Re: [PATCH v3 kvmtool 22/32] vfio: Destroy memslot when unmapping the associated VAs

[Date Prev][Date Next][Thread Prev][Thread Next][Date Index][Thread Index]

 



On 26/03/2020 15:24, Alexandru Elisei wrote:
> When we want to map a device region into the guest address space, first we
> perform an mmap on the device fd. The resulting VMA is a mapping between
> host userspace addresses and physical addresses associated with the device.
> Next, we create a memslot, which populates the stage 2 table with the
> mappings between guest physical addresses and the device physical adresses.
> 
> However, when we want to unmap the device from the guest address space, we
> only call munmap, which destroys the VMA and the stage 2 mappings, but
> doesn't destroy the memslot and kvmtool's internal mem_bank structure
> associated with the memslot.
> 
> This has been perfectly fine so far, because we only unmap a device region
> when we exit kvmtool. This is will change when we add support for
> reassignable BARs, and we will have to unmap vfio regions as the guest
> kernel writes new addresses in the BARs.

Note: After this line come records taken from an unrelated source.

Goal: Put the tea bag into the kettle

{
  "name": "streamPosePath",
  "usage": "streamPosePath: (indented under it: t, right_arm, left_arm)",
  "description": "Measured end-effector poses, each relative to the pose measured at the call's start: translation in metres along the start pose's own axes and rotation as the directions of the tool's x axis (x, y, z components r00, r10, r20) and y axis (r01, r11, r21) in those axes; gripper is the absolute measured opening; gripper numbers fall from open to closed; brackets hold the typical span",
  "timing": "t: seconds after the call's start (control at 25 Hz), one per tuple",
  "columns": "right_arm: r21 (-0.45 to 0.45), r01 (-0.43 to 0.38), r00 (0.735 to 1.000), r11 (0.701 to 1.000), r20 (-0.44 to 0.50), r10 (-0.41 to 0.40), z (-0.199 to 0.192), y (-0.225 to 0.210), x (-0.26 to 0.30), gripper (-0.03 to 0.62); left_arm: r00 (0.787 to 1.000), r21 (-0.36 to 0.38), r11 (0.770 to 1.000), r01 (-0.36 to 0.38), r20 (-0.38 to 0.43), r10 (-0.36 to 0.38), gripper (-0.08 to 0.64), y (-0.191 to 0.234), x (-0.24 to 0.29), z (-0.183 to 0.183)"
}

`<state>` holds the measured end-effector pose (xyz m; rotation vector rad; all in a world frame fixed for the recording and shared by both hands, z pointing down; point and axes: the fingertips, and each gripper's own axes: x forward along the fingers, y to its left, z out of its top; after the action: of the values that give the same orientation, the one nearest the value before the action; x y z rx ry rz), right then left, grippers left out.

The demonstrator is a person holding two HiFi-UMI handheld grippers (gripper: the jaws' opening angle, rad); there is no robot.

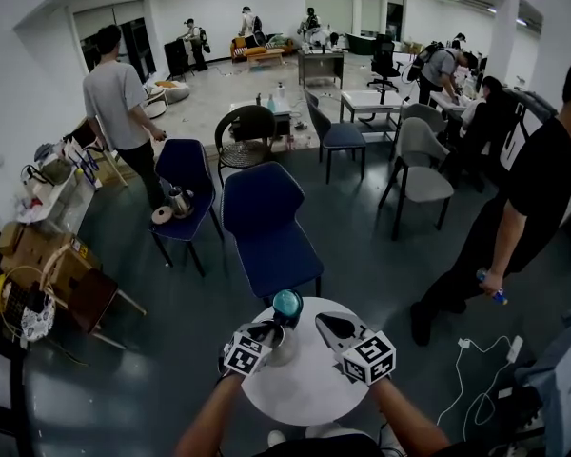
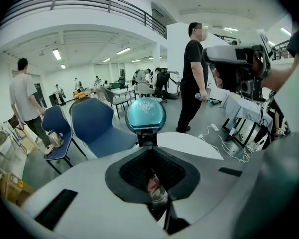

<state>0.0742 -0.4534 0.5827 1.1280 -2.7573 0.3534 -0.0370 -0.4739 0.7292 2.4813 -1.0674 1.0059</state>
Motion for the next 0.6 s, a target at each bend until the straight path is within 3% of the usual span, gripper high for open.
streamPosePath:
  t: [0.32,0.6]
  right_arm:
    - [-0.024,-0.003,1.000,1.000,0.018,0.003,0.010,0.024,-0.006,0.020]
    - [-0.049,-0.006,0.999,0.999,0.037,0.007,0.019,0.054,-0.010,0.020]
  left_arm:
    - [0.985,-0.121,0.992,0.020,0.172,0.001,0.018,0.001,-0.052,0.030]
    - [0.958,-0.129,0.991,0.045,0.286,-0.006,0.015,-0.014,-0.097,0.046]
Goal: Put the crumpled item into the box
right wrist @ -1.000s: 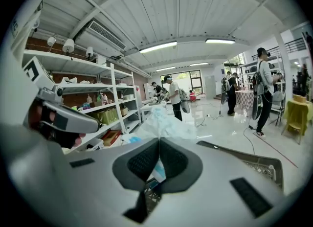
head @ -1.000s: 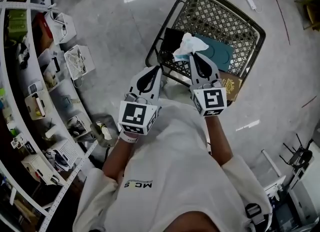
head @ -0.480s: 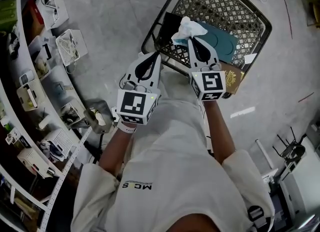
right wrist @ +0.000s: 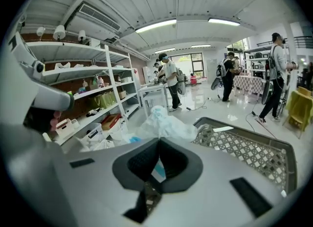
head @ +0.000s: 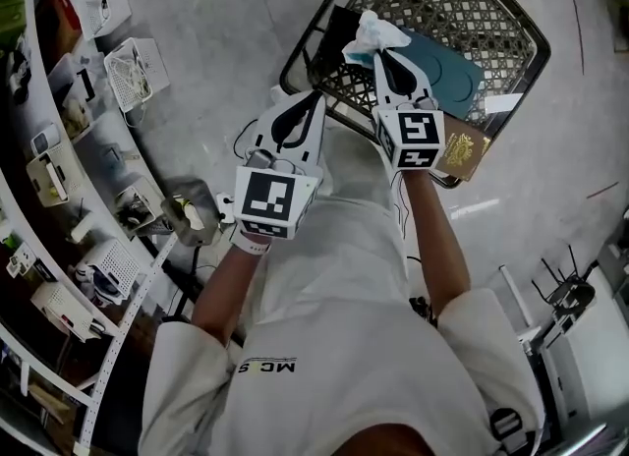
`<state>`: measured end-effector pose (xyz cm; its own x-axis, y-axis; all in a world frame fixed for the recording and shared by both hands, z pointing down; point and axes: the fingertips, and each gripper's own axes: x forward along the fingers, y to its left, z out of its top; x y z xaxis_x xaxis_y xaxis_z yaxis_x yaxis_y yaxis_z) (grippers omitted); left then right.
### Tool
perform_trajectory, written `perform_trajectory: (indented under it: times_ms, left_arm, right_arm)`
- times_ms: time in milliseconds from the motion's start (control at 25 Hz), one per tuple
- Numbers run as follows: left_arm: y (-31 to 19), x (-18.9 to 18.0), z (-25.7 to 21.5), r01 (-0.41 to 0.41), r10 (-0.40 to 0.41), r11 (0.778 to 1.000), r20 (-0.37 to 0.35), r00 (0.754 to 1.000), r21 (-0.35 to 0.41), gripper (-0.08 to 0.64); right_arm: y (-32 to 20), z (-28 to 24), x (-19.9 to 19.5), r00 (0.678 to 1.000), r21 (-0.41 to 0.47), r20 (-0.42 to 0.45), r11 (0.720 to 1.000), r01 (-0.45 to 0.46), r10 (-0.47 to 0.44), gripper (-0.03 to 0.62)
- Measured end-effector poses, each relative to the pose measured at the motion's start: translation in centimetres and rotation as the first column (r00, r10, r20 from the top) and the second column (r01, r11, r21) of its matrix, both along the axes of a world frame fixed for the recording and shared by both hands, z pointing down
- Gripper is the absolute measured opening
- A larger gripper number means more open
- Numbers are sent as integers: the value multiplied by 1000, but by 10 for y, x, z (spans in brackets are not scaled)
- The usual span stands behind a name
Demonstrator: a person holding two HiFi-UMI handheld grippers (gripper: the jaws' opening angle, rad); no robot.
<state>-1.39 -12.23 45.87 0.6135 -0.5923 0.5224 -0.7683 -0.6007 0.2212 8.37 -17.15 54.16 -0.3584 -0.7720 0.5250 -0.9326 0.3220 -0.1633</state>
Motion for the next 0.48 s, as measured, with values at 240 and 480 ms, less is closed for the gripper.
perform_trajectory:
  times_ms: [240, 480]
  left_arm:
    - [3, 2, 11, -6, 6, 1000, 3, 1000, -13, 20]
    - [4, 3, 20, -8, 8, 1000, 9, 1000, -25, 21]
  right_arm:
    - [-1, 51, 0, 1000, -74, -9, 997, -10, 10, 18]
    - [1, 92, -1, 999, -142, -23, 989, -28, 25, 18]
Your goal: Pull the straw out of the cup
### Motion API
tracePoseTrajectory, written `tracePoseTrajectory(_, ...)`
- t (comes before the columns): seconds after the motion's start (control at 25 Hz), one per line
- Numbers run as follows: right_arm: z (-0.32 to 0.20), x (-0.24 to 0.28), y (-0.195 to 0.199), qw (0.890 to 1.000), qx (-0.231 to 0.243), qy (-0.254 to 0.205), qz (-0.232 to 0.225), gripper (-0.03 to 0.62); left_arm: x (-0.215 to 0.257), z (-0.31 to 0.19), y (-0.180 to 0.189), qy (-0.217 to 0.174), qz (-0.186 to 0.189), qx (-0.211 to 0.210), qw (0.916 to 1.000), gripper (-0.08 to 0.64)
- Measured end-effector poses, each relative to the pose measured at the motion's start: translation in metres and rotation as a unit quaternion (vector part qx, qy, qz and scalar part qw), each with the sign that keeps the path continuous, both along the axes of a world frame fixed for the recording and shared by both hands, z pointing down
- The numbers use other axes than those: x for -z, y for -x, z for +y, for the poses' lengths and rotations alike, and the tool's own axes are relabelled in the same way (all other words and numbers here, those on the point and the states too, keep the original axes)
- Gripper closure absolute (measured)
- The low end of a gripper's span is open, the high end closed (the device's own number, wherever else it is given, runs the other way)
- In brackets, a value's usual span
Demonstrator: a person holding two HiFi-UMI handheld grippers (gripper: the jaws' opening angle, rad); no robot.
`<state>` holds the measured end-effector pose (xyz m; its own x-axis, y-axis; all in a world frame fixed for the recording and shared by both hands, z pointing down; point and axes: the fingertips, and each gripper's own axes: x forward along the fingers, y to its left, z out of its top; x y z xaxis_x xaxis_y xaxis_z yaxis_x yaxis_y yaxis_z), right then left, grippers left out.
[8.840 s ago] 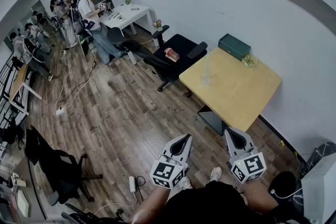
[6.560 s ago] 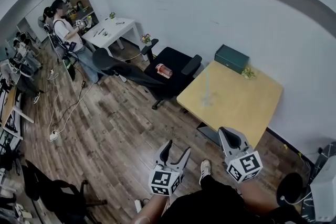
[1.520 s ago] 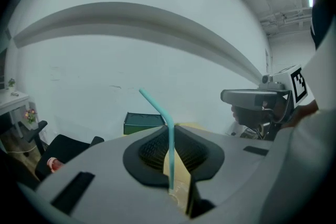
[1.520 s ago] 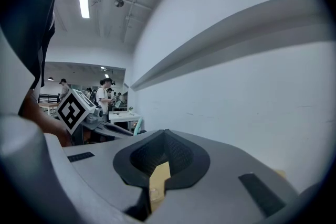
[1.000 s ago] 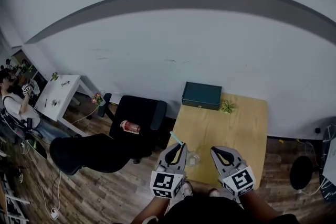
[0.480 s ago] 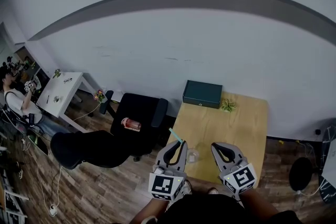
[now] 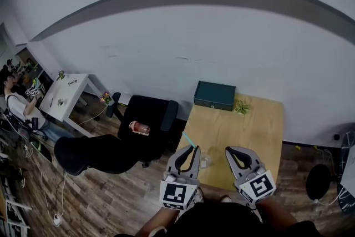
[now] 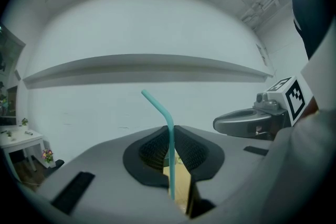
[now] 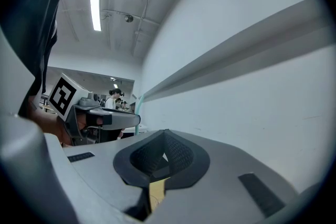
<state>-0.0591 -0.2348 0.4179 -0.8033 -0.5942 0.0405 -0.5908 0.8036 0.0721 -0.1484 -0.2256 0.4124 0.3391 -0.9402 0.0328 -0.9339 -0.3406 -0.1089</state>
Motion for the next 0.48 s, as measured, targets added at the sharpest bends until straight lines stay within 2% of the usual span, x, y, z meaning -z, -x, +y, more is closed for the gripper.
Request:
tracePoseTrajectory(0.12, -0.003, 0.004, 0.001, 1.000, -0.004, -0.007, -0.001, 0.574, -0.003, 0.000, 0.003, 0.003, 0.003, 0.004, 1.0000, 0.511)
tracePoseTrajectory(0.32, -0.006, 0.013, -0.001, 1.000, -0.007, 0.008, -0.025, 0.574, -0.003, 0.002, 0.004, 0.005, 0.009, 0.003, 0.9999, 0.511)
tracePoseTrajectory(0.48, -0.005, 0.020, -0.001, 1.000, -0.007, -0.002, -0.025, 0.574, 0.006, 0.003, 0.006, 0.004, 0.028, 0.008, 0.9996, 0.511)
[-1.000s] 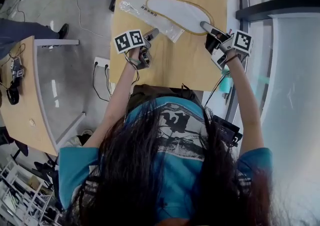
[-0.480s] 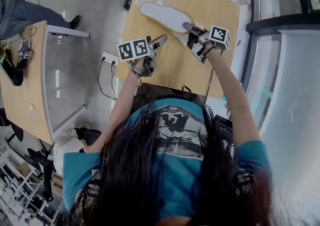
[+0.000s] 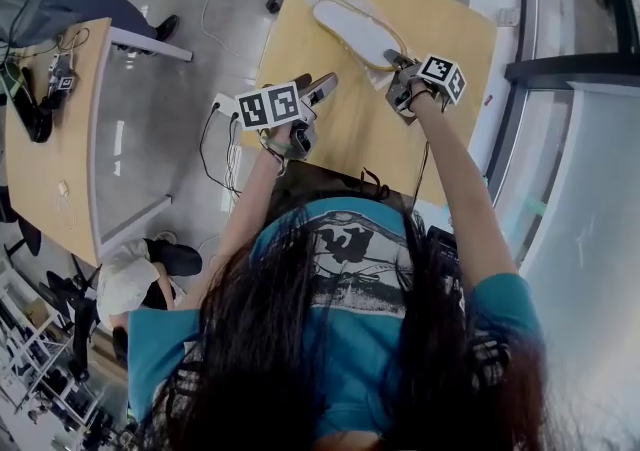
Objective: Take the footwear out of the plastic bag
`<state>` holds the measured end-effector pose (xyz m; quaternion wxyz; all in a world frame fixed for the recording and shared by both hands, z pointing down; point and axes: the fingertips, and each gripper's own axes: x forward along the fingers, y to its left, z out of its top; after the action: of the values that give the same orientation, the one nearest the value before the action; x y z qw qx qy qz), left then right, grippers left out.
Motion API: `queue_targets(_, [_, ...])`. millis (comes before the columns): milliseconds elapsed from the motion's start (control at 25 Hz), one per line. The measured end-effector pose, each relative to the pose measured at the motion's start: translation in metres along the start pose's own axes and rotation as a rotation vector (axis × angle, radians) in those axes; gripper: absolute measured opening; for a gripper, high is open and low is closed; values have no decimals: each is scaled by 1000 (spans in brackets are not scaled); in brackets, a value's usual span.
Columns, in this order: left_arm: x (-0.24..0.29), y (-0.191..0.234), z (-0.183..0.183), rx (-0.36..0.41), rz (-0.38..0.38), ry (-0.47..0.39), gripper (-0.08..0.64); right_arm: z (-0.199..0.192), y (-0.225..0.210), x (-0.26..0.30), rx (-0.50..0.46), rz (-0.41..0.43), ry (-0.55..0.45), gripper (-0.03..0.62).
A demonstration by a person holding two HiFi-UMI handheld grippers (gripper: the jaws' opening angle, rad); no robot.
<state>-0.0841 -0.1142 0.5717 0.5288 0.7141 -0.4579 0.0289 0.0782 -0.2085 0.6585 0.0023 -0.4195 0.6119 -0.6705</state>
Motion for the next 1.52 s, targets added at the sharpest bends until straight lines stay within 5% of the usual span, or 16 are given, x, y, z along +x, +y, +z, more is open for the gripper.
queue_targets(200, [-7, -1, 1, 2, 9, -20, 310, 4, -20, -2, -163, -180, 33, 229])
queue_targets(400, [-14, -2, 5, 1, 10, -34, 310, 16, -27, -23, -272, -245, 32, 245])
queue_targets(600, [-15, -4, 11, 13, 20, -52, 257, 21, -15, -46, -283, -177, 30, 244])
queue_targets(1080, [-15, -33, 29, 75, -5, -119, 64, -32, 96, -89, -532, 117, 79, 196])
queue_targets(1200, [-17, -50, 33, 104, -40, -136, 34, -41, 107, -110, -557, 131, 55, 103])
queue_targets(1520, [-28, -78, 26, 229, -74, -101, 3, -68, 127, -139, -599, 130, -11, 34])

This can lead to two possible
> problems:
> 
> - We refuse to create a valid BAR mapping because of a stale mem_bank
>   structure which belonged to a previously unmapped region.
> 
> - It is possible that the mmap in vfio_map_region returns the same address
>   that was used to create a memslot, but was unmapped by vfio_unmap_region.
>   Guest accesses to the device memory will fault because the stage 2
>   mappings are missing, and this can lead to performance degradation.
> 
> Let's do the right thing and destroy the memslot and the mem_bank struct
> associated with it when we unmap a vfio region. Set host_addr to NULL after
> the munmap call so we won't try to unmap an address which is currently used
> by the process for something else if vfio_unmap_region gets called twice.
> 

Thanks for adding the locking here, looks alright now.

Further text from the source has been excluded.